Hello! I have some points in the plane, with errors on both x and y coordinates. The goal of the experiment is to check if the points are consistent with a straight line or not i.e. if they can be described by a function of the form $y = f(x)=a+bx$ or if there is some nonlinearity involved (e.g. $y = f(x)=a+bx+cx^2$). Assume first we have only 3 points measured. In this case, the approach is to calculate the area of the triangle formed and the associated error, so we get something of the form $A\pm dA$. If $dA>A$, then we are consistent with non-linearity and we can set a constraint (to some given confidence level) on the magnitude of a possible non-linearity (e.g. $c<c_0$). If we have 4 points, we can do something similar and we can for example calculate the area of the triangle formed by the first 3 points (in order of the x coordinate), $A_1\pm dA_1$ and the area of the last 3 points $A_2\pm dA_2$ and then sum them add and do error propagation to get $A\pm dA$ then proceed as above (in the case of this experiment we expect to not see a non-linearity so we just aim for upper bounds). My question is, what is the advantage of having more points? Intuitively, I expect that the more points you have, the more information you gain and hence the better you can constrain the non-linearity. But it seems like the error gets bigger and bigger, simply because we have more points and error propagation (you can assume that the errors on x and y are the same, or at least very similar for different measurements). So, assuming the points are actually on the line, for 3 points we get $0\pm dA_3$ and for, say 10 points we get $0\pm dA_{10}$ with $dA_{10}>dA_3$, so the upper bounds we can set on the non-linearity are better (smaller) in the case of 3 points. But intuitively that doesn't make sense. Can someone help me understand what I am doing wrong. Why is it better to have more points? Thank you!

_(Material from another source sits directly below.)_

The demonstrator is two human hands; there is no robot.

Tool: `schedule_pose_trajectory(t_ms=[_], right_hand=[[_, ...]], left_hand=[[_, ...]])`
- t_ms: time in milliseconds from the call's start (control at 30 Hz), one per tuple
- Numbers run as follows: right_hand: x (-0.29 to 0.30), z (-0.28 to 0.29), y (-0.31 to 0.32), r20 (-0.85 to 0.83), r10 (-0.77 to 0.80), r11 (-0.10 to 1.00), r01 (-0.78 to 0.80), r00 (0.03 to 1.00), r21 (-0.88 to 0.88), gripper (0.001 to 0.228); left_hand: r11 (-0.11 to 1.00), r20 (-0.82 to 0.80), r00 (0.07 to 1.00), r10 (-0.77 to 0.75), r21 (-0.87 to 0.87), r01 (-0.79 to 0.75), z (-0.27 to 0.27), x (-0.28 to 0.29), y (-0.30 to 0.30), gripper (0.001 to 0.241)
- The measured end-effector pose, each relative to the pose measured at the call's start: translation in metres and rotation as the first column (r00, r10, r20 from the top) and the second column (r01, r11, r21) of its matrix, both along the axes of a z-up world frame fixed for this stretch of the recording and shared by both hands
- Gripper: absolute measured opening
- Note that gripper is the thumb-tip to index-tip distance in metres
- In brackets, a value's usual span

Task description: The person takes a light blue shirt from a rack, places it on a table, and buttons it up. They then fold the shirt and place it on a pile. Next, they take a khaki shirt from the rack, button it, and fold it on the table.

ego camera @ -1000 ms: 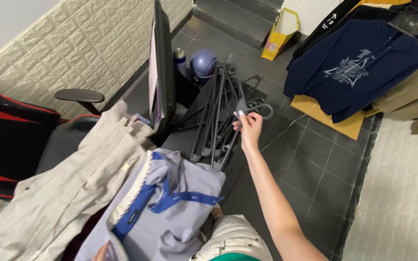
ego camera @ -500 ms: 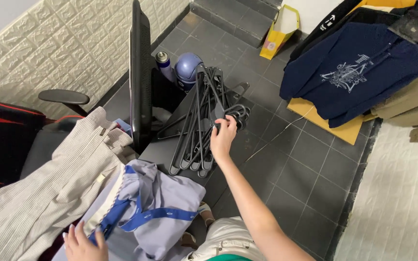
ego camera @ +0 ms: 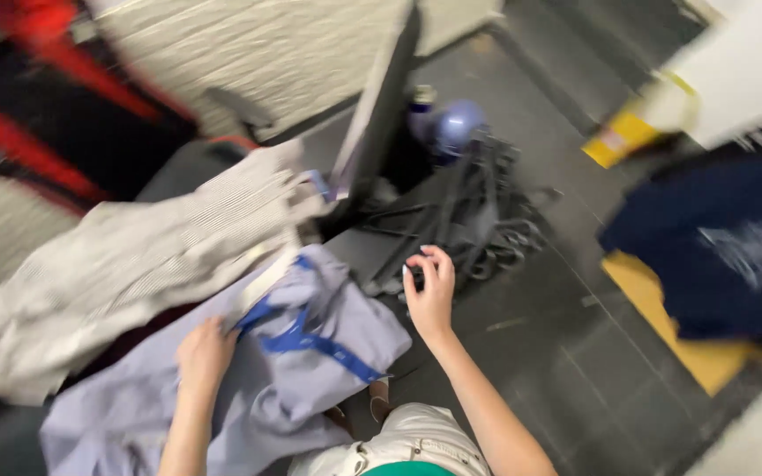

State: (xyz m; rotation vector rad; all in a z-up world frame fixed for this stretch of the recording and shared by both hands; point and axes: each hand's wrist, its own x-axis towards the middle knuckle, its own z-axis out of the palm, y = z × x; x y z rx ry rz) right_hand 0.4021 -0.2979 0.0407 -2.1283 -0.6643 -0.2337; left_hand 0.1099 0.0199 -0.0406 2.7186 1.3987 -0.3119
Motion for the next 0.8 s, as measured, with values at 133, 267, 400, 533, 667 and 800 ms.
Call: schedule_pose_trajectory(t_ms=[133,267,400,533,667,800], right_hand=[[-0.043,0.0,0.024,-0.116,0.291,0.956,-0.284,0.95,0.075,0.028],[-0.074,0.024,0.054,-0.281,0.541,0.835,-0.546,0.793,0.065,0.065],[-0.118,0.043,0.083,-0.395,0.69,0.692,-0.712,0.607,0.115,0.099],[-0.153,0.017,0.112,-0.364,0.773,0.598,-0.788,0.52,0.145,0.074],[-0.195,0.012,0.135,-0.471,0.841,0.445,-0.834,0.265,0.326,0.048],[-0.27,0.077,0.134,-0.518,0.845,0.419,-0.769,0.134,0.484,0.033]], left_hand=[[0.994,0.168,0.985,0.034,-0.109,-0.016,0.071,0.002,-0.018,0.03],[0.975,0.262,0.953,0.153,-0.197,-0.102,0.168,-0.019,-0.036,0.025],[0.936,0.552,0.773,0.312,-0.319,-0.15,0.241,-0.064,-0.053,0.021],[0.886,0.608,0.672,0.422,-0.433,-0.165,0.309,-0.131,-0.071,0.013],[0.804,0.651,0.528,0.546,-0.585,-0.109,0.343,-0.208,-0.093,0.034],[0.669,0.656,0.137,0.742,-0.737,-0.095,0.398,-0.271,-0.138,0.043]])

This may already be covered, I haven't read the entire thread, sorry.
I'm a retired cartographer/analyst programmer working for NSW (Australia) state mapping and geodetic survey authority. The advantage of more points is to determine precision. Precision is not accuracy it is consistency. You can for example express precision as a standard deviation, usually 90% of a sample is within 3 standard deviations and this is the usual way to express precision. I don't like the concept of basing straightness on the area of a triangle because the further points are apart, the larger the area even though the precision is the same. I think you would be better off using linear regression which is a statistical approach and will give you the mean line through the points as well as a correlation coefficient expressing how well the points fit the mean line through them. This can be done in Excel. In fact, you can even do curve regression in Excel and it will give you an expression for the curve which is really handy for trend and relationship analysts. Hope that makes sense.